Acaso porque la situación ha sido tan propicia como lo fuera entonces, la falta de dinero y de vergüenza, entonces de plata y oro, lo pone en evidencia: debiéranse quemar las coplas de poetas, así también que, como mentirosos y farsantes incorregibles, así se infiere por decir mal unos de otros (dixit), situación que nunca estuvo más de moda que en nuestro tiempo, por lo que debe tenerse como muestra muy apropósito  para la descripción de la pérdida de la dignidad de nuestros poetas.

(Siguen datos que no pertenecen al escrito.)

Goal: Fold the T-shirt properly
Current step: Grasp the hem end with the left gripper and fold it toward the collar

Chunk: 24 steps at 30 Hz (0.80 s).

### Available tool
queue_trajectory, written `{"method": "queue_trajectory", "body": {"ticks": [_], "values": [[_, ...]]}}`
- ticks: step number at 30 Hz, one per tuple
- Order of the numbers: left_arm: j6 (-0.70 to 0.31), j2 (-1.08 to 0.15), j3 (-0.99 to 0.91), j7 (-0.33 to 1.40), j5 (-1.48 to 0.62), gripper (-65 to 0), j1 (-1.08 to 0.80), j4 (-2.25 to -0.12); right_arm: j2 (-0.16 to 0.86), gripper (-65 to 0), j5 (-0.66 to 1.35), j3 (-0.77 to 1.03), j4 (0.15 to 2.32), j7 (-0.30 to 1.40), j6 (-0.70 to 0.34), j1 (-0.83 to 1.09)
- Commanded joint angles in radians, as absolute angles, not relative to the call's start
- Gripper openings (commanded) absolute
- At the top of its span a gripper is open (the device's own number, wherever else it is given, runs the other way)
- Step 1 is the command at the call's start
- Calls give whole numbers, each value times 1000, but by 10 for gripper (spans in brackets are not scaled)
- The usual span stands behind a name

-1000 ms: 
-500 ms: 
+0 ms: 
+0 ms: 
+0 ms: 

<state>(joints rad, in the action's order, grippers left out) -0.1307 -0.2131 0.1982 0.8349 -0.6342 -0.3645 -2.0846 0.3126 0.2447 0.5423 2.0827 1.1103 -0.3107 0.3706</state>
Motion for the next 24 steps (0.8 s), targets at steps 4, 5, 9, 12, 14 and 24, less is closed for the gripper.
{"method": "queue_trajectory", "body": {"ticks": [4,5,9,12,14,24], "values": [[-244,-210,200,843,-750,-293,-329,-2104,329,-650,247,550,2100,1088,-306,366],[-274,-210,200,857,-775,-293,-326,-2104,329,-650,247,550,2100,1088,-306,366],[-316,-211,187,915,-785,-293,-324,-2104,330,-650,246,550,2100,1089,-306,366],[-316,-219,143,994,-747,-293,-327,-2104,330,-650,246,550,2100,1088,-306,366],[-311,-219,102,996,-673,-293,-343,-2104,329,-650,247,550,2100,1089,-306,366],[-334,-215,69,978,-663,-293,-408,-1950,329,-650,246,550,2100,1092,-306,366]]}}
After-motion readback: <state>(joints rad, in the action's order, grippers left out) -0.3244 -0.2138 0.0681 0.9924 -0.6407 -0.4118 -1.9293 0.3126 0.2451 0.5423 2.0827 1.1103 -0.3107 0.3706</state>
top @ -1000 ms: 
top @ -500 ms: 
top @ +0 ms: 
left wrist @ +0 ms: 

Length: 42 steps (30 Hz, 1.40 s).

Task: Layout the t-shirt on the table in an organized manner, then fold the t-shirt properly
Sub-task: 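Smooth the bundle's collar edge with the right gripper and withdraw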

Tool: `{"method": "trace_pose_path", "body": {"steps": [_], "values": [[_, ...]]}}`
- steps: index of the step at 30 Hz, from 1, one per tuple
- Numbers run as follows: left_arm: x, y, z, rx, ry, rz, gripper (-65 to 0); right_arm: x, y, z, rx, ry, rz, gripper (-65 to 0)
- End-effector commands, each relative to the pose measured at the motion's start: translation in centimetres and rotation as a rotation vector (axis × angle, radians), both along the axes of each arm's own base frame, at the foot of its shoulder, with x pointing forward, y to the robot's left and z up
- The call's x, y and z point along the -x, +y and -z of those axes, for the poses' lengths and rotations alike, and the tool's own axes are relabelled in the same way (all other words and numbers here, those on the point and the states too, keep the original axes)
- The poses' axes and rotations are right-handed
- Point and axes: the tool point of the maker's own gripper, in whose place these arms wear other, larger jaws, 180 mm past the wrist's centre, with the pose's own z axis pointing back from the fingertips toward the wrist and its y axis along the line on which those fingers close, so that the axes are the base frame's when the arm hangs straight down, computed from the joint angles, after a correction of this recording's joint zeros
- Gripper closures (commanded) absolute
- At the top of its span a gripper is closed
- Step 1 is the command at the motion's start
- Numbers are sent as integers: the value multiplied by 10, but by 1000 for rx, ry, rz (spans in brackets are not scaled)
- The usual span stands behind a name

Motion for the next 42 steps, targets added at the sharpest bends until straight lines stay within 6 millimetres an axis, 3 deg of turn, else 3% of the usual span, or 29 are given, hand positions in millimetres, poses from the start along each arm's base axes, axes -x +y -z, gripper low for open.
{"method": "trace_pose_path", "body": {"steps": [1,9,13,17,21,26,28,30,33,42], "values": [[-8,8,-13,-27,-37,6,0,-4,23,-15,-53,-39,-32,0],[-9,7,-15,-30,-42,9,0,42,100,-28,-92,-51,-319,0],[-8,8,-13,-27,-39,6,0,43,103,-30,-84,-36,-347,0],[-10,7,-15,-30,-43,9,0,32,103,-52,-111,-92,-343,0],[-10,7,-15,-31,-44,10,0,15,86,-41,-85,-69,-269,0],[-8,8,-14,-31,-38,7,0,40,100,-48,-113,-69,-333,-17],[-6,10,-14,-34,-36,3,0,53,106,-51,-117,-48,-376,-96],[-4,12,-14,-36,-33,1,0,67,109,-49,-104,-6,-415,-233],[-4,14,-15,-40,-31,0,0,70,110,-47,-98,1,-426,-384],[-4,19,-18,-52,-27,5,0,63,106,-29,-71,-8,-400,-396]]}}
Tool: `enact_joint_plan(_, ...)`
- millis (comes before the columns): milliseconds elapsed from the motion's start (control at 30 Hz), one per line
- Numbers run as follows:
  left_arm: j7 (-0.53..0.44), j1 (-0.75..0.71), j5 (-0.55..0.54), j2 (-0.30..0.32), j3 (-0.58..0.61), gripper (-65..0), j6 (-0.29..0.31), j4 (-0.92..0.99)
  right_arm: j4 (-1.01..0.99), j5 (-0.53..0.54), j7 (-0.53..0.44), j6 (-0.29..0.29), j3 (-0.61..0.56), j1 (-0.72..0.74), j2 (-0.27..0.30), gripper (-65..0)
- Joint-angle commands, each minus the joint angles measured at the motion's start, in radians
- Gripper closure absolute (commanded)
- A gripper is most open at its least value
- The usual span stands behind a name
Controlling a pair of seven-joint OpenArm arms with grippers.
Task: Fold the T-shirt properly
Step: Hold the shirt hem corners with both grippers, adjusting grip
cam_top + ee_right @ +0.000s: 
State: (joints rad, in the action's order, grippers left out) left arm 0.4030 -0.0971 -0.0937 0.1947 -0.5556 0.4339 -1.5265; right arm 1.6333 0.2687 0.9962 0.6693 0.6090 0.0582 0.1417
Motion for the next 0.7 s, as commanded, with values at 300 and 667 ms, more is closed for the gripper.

                Otra premática de Quevedo muy digna de consideración para los poetas de antes y aun para los de ahora, será que se les trate como a enajenados (yo apuraría, como a imbéciles), y como privilegio del loco o del estólido gañán, que si son furiosos los aten (dixit), y si no, por piedad cristiana, que no se les castiguen, sino que se les agradezca no haber cometido aún más indignidad de la posible, actitud que los emparenta con buena parte de la casta de nuestros políticos, tomada por la mayoría en nuestros días de modo literal.

                Aunque para suerte de nuestros ganados ya no hay pastoral albergue de poetas (hoy ecologistas), debemos estar atentos por si decidieren tomar callado y pellico para volver a las andadas. Además, como no podemos ahora recomendar que dejen tal oficio, si inclinados a la soledad, habiten ermitas, y los sociables, por aún más temibles, se acomoden en cuadras como mozos de acémilas, que ahora son pocas y están al inescrutable recaudo de los actuales gobiernos.

                Aquello de intentar impedir trasladar las coplas de un sitio a otro, que recomendaba Quevedo, será hoy del todo imposible, que las redes (sociales, dicen) ya no son las de antes, cuyo útil era la de atrapar pescado, sino la de hacerlo circular sin medida por medio mundo, por lo que de hacerlo callar, cuando menos un mes por sus insolentes hurtos, será tarea de seguro perdida en cualquier caso, así son los tiempos que corren a día de hoy, que difieren notablemente con los de nuestro autor de tan graves premáticas.

                Hoy nada podemos decir, como entonces, de las mujeres que se casan con poetas, para que no se las entierre, como a suicidas, en sagrado, sobre todo porque el sacro sacramento apenas si se utiliza, amén de que hombres y mujeres avanzan a la irremediable extinción, sean  o no poetas, que abundan hoy con ímpetu inaudito, no ya el poeta, la poeta (o el feo poetisa)  sino el poete, la poeti o la poetu, según interese al asno que salvaguarde cualquier disparate del muy mal denominado género que habite el universo mundo.

                Pero, con cuánta razón nuestro admirado Quevedo, exige piedad cristiana hacia aquellos que creen que los que se dicen poetas son necesarios y vivir sin ellos será un imposible, que por ciegos, farsantes y sacristanes, se han de permitir los poetas oficiales de tal o cual singular régimen, reconocidos por carta de examen de cacique que fuere (dixit, muy acertadamente)  entonces, ahora muy de nuestro tiempo también, y aunque los Apolos, Júpiter y Saturnos han caído en desgracia a los que encomendarse, seguro que lo harán a su cuidado de los próceres más indeseables de la actual política, por convicción ideológica o sin ella, que eso procederá según el interés convenido por el peticionante, aunque después los tenga de abogados a la hora de su muerte.

                Cerraba el gran poeta con la recomendación de que estas prédicas han de guardarse a nuestras justicias (y dignidades) inviolablemente con el rigor acostumbrado.